Sayan.Sarcar@bcu.ac.uk
Millenium Point, Birmingham, B4 7XG, UK

Research Highlights

My research fits within the general goal of improving human individual abilities through developing intelligent systems using design and modelling practices, specifically focused on individual differences in users’ sensorimotor abilities toward technology adoption. Research topics include Computational User Interface Design, Aging & Accessibility, Input and Interaction, and Human Computer Interaction (HCI)

My past and present research domains are as follows. If you are interested in any of these research areas, do not hestiate to drop me an email sharing your further ideas on it.

Multimodal Text Entry

I developed mechanisms to design text entry interfaces suitable for mouse, finger and eye gaze based interactions in large and small display devices for English and Indic languages. The mechanisms include development of virtual keyboards, word-level prediction method and eye-gaze based text entry interface. I together with my colleagues have made multiple innovations in this area:

  • Optimized virtual keyboard layout design in Indic language based on mouse pointer movement distances and conducted experiments with three languages namely Hindi, Bengali and Telugu (some Bengali language online keyboards are available at here) (IJHCI 2013)
  • Designed novel touchscreen keyboard layout to accommodate large alphabet set overcoming 'fat finger' problem; the layout also contains character and word=level prediction with werror detection and correction support (ongoing)
  • Developed a new set of metrics to evaluate Indic language text entry system (CHI Workshop 2015)
  • Developed a non-expensive hardware for eye tracking and novel dwell-free eye typing interaction for virtual keyboard based English and Hindi text entry (APCHI 2013, India HCI 2013, CHI 2014)

Computational User Interface Design for Older Adults

I involved in a project of designing novel user interfaces for smartphones that suit to elderly people’s movement capabilities and cognitive functioning.

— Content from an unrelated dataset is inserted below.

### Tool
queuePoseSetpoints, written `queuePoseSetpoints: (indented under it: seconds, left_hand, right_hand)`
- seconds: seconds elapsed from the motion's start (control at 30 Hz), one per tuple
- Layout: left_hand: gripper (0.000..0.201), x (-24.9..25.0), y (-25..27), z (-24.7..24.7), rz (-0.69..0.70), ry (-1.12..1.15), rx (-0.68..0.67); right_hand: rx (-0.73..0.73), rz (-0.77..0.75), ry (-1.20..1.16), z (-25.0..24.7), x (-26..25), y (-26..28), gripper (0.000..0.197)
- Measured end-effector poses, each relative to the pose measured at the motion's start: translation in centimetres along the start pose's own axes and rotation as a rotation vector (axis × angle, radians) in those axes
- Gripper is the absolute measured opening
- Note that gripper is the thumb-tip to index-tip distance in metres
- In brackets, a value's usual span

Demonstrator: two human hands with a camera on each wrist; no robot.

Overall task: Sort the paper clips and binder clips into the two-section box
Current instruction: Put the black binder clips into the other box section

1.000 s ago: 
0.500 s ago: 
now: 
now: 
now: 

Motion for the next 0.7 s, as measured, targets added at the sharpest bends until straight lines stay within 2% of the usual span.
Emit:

The specific goal was to create scientific foundations for designing user interfaces for smartphones that better suit the individual abilities of older adults. I was part of a team which proposed a new concept called "Ability-based Optimization" which leverages mathematical models of user performance that predict improvements in user interface throughput and functionality. The outcomes are interface designs that improve usability, usefulness, and help older adults avoid expensive and socially stigmatizing specialized devices.

  • Developed a computational design approach for improving user interface designs for people with sensorimotor and cognitive impairments, including older adults (IEEE PC 2018, Interact 2017, ACM ITAP 2016)
  • Developed a model to understand visual search and learning in text entry (CHI 2017)
  • Developing a model on how people learn to search graphical layouts and how search adapts when the layout changes (ongoing)
  • Developing a model which adapts based on the human behaviour in the context of a touchscreen typing task (ongoing)

Improving the Learnability of Mobile Device Interfaces for Older Adults

I sought to better understand how older adults learn to use mobile devices, their preferences and barriers, in order to find new ways to support them in their preferred learning process.

  • Designed a mobile interface, namely HelpKiosk (HK), to support older adults’ learning to use mobile devices (ASSETS 2018)
  • Conducting research on how well the various features in HK (e.g., live view, demo video, instructions on a separate display) support learning (ongoing)
  • Exploring applying HK’s features to different devices (e.g., medical device) or apps (ongoing)
  • Conducting research on how different scaffolding strategy affect on users', specifically older users', leaning (ongoing)

Exploring Performance of Thumb Input for Pointing and Dragging

I counducted an exploratory user experiment results of one-thumb pointing and dragging task performance, based on three factors, namely mobile size, target size and postures.

  • Analyzed users performance based on basic HCI tasks on touchscreen depending on three factors namely target size, mobile size and posture (to be submitted)
  • Creating meaningful visualization of collected data to clearly understand effect of factors such as reachability, gripping, movement of phone over hand etc. (ongoing)
  • Upgrading the existing models on predicting next touch location and functional area of thumb on touchscreen (ongoing)
  • Extending the project for two-handed interactions of touchscreens

Designing Mid-air Two-handed Gestures

I sought to better understand how older adults learn to use mobile devices, their preferences and barriers, in order to find new ways to support them in their preferred learning process.

  • Investigated mid-air TV gestures for blind people (DIS 2016)
  • Exploring the concept of combination of gestures performed by two hands to improve memorability and ease of gesturing (ongoing)

Developing Framework to Understand Cultural Effect of Older adults’ New Technology Adoption

To fulfill this, I aim for two sub goals: (1) upgrade existing theoretical model of technology adoption (e.g., TAM) toward capable in dealing with the effect of cultural difference in newer technology adoption (e.g., voice-based interfaces such as Amazon Alexa) and extract meaningful new interface and interaction design ways through conducting workshops with older adults in Japan as well as the outside world (2) develop several technical improvement in voice-based assistant as a case study to validate the design implications and investigating the usability of such system for older adults.